#### TASK REQUIREMENTS:
Repeat, exactly as written, the lines of the records below from the first through the line with "Horizontal field of view 60°, picture", but none past it.

· · · ·

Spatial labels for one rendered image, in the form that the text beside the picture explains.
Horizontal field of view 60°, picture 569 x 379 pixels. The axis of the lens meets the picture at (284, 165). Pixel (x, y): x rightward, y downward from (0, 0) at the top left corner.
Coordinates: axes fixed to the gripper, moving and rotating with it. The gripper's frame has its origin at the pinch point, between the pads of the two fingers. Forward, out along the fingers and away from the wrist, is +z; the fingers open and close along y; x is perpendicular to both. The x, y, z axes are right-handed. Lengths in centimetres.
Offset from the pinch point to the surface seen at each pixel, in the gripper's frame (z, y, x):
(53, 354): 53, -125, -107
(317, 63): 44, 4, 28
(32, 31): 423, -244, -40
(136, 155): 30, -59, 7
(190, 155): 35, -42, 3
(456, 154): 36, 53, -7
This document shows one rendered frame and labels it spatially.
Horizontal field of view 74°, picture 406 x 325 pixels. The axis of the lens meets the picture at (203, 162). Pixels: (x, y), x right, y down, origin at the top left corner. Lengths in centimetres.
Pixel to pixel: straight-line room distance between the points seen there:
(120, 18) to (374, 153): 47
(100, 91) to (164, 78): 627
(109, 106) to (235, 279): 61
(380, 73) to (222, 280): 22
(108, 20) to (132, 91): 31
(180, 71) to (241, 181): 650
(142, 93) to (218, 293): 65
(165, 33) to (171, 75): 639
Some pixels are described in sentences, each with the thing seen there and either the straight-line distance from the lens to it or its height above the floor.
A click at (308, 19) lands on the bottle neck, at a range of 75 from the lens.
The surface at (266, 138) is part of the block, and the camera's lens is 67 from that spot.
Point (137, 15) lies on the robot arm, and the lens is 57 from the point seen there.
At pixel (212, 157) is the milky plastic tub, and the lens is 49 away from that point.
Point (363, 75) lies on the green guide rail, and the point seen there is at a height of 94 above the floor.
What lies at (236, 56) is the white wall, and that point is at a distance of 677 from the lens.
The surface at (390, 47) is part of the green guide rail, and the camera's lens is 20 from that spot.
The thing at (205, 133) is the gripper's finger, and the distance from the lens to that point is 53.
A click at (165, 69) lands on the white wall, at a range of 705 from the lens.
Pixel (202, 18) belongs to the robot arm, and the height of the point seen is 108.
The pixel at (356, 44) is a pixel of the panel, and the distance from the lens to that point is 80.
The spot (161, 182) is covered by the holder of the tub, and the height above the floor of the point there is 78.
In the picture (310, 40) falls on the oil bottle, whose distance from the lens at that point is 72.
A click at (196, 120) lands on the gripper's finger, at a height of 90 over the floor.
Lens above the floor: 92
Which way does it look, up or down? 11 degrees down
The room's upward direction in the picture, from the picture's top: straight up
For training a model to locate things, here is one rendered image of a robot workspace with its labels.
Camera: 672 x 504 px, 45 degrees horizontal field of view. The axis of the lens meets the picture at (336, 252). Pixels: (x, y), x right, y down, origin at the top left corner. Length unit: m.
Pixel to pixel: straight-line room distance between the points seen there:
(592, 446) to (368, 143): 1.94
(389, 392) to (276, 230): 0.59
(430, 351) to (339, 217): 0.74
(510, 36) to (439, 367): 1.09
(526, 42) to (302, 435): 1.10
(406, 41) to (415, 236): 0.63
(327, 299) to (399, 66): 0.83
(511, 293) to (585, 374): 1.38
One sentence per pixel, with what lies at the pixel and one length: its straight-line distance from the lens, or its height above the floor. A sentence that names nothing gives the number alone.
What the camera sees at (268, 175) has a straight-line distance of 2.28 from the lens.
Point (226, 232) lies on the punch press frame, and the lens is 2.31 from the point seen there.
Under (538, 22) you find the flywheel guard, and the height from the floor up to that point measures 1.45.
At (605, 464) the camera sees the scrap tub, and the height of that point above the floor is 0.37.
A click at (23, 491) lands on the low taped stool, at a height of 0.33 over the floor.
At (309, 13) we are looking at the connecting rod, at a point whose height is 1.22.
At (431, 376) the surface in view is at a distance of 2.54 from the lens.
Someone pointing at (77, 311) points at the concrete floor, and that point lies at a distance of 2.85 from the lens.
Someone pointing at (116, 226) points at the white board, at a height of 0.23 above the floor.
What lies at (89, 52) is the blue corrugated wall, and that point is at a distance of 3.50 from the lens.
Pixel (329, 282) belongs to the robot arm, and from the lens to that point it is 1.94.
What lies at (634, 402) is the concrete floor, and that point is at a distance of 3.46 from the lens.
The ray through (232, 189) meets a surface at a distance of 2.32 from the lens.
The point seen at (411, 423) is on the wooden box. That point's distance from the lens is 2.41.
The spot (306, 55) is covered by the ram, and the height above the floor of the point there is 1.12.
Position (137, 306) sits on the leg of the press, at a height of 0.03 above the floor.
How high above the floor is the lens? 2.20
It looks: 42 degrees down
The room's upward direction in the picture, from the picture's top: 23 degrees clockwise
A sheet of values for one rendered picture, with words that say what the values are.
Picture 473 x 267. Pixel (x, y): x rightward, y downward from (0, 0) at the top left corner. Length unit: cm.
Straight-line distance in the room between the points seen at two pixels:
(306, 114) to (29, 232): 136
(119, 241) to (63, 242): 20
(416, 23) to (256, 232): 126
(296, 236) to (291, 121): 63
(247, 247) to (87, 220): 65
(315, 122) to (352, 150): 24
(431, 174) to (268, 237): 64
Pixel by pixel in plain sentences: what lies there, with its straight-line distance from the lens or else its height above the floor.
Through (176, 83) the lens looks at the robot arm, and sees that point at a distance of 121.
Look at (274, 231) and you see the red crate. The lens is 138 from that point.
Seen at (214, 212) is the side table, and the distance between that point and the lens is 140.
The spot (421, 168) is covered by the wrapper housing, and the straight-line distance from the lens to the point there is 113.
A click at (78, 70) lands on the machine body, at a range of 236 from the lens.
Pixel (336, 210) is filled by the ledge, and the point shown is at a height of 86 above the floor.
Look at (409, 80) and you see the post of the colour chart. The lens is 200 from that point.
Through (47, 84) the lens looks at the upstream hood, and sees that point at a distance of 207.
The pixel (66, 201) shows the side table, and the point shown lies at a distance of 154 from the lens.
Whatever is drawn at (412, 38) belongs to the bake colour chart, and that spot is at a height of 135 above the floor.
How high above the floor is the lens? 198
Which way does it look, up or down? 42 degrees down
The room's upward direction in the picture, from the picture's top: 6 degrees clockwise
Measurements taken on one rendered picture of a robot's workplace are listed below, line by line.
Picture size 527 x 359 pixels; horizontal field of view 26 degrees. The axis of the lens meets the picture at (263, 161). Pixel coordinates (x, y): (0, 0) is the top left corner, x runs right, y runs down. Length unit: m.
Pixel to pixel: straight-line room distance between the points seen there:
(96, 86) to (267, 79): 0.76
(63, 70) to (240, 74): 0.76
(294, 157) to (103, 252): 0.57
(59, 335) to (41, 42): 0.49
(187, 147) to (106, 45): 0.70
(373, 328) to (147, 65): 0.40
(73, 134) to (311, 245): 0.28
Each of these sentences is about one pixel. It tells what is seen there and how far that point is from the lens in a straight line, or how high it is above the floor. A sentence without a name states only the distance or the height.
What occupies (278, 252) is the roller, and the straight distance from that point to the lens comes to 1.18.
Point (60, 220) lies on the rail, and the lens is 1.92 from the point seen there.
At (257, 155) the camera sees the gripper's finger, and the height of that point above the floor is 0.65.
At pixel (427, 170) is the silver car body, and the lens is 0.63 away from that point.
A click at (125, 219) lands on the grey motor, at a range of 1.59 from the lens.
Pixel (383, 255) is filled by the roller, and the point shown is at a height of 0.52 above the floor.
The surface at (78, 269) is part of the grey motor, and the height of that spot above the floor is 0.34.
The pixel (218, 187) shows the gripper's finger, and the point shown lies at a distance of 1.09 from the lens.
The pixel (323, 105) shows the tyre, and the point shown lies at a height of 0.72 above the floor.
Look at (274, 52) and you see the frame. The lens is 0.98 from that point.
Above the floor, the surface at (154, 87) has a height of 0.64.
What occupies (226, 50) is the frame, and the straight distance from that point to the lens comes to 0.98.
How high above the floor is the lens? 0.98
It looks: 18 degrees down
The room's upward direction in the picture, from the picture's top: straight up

· · · ·

#### YOUR SOLUTION:
Spatial labels for one rendered image, in the form that the text beside the picture explains.
Horizontal field of view 60°, picture 569 x 379 pixels. The axis of the lens meets the picture at (284, 165). Pixel (x, y): x rightward, y downward from (0, 0) at the top left corner.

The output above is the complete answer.